* Task instructions: Give again, word for word, each line below starting at the one that contains "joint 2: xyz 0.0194" and ending at the one that contains "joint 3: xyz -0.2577".

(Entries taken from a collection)

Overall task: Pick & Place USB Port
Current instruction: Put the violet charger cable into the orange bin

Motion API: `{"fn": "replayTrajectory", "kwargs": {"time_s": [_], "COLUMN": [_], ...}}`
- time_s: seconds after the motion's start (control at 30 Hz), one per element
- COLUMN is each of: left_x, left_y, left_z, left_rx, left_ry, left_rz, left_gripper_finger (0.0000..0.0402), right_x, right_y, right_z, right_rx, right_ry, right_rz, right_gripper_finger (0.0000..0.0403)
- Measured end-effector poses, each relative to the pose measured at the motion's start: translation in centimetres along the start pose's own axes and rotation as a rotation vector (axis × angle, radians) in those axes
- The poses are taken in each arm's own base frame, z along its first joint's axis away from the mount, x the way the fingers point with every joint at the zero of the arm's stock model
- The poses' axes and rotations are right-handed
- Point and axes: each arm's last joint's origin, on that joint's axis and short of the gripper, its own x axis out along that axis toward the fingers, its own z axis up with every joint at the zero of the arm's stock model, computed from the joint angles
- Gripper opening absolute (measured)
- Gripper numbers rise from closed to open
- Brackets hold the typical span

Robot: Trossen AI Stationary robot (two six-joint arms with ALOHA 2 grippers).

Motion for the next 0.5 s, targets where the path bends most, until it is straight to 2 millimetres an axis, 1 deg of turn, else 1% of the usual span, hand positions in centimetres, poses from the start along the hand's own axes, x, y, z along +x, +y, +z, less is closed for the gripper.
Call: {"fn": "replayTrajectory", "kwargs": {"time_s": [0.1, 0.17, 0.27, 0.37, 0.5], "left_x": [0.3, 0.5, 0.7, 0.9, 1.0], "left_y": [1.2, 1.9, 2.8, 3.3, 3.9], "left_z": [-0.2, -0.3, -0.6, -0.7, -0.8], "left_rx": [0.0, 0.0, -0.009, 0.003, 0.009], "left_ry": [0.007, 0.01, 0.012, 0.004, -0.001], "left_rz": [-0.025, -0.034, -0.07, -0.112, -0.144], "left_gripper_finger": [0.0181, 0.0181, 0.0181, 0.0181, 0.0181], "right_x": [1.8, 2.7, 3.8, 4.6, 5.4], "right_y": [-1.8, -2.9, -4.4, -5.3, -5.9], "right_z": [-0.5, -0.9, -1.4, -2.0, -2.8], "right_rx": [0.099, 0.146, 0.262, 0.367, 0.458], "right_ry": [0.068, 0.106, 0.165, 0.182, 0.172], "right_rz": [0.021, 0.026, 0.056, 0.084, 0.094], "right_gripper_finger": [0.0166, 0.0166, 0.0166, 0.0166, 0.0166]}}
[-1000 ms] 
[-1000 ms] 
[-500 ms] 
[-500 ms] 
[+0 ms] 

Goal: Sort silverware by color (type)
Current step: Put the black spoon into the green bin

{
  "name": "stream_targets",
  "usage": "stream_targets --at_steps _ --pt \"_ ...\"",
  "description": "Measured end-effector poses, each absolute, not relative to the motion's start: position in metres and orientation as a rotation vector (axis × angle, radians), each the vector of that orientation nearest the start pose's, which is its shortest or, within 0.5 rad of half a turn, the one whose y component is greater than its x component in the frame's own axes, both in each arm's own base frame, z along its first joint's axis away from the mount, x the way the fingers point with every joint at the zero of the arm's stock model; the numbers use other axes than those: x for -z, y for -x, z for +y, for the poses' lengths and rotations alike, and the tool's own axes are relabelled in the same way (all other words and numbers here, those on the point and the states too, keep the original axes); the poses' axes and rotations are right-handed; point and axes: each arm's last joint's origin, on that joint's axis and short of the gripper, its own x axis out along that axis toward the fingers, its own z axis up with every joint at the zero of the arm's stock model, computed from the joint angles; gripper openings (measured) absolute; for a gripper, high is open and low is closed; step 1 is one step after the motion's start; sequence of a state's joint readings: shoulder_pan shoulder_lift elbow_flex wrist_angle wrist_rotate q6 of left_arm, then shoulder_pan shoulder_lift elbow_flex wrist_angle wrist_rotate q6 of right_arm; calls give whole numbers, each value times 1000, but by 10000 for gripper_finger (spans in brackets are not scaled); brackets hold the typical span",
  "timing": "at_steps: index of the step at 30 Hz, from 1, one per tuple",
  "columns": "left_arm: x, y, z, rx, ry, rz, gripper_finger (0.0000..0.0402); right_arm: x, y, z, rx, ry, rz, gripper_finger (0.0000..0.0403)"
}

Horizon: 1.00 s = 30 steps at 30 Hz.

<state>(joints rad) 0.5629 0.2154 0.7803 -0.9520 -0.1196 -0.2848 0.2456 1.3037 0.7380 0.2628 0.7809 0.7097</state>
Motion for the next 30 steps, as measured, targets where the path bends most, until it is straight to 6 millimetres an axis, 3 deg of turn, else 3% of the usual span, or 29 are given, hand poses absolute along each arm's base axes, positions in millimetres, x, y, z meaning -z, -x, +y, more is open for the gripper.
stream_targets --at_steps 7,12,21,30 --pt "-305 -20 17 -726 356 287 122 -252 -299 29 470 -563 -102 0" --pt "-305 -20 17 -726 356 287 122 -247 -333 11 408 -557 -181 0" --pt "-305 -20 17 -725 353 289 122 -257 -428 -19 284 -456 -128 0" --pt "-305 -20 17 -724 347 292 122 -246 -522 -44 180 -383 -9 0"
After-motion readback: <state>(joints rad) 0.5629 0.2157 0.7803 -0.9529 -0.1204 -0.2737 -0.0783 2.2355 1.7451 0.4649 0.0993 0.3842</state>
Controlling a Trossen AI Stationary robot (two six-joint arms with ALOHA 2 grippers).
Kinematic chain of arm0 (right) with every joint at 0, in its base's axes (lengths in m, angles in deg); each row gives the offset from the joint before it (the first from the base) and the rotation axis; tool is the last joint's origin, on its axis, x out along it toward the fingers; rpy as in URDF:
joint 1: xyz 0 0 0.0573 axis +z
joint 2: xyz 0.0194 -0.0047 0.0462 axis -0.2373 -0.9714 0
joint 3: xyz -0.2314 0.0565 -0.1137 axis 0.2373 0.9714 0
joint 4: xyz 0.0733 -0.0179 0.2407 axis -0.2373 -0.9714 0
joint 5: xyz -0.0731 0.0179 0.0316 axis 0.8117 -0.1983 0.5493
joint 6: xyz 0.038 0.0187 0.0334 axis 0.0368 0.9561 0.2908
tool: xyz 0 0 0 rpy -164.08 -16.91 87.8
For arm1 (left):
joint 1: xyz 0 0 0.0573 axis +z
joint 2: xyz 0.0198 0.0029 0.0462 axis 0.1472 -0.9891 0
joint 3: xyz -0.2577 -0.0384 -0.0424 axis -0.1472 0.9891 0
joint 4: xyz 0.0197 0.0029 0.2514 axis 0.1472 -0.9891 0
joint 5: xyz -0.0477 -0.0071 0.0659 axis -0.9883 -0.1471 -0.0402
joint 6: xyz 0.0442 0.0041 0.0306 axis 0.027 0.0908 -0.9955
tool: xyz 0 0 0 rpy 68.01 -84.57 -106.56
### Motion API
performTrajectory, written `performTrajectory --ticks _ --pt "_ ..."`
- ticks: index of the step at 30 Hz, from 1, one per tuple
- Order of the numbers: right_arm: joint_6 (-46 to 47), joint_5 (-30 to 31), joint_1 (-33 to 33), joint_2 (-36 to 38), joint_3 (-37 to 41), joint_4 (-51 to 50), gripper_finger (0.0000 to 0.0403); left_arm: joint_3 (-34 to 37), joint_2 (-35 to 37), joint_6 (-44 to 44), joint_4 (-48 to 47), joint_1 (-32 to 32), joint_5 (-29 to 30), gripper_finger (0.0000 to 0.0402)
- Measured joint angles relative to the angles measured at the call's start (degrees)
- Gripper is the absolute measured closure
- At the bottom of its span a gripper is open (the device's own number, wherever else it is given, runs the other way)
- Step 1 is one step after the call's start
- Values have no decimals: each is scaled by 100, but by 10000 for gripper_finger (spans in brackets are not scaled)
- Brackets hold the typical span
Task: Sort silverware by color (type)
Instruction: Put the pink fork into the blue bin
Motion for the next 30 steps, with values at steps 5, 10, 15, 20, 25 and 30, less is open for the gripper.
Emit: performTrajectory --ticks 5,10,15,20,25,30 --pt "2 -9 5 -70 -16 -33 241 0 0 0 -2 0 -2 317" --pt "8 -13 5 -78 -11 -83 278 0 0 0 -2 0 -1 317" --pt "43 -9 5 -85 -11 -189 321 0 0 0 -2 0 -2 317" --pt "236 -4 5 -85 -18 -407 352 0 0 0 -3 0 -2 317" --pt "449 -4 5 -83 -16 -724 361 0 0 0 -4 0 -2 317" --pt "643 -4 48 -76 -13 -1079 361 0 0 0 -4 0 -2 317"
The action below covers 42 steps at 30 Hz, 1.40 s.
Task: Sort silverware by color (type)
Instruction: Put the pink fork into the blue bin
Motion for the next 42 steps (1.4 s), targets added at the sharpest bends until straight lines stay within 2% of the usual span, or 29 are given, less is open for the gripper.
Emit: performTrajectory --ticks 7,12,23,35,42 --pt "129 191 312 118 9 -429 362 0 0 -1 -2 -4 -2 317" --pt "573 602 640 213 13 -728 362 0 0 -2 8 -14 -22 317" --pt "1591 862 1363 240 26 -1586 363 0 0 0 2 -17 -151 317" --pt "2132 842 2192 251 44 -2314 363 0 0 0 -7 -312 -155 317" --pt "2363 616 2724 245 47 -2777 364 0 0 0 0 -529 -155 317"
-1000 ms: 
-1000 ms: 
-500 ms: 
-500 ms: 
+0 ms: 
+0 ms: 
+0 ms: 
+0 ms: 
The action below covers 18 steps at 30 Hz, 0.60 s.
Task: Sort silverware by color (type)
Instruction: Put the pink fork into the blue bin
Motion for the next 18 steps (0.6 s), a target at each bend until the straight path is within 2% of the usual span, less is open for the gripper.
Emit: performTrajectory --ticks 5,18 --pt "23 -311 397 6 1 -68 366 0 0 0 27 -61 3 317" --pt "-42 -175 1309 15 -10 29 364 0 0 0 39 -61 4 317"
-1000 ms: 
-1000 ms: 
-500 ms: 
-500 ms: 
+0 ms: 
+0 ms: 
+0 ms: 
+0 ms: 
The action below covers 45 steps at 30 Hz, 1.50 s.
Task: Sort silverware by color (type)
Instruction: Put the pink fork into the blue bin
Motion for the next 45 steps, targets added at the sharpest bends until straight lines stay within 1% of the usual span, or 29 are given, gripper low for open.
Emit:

* Response area:
joint 2: xyz 0.0194 -0.0047 0.0462 axis -0.2373 -0.9714 0
joint 3: xyz -0.2314 0.0565 -0.1137 axis 0.2373 0.9714 0
joint 4: xyz 0.0733 -0.0179 0.2407 axis -0.2373 -0.9714 0
joint 5: xyz -0.0731 0.0179 0.0316 axis 0.8117 -0.1983 0.5493
joint 6: xyz 0.038 0.0187 0.0334 axis 0.0368 0.9561 0.2908
tool: xyz 0 0 0 rpy -164.08 -16.91 87.8
For arm1 (left):
joint 1: xyz 0 0 0.0573 axis +z
joint 2: xyz 0.0198 0.0029 0.0462 axis 0.1472 -0.9891 0
joint 3: xyz -0.2577 -0.0384 -0.0424 axis -0.1472 0.9891 0

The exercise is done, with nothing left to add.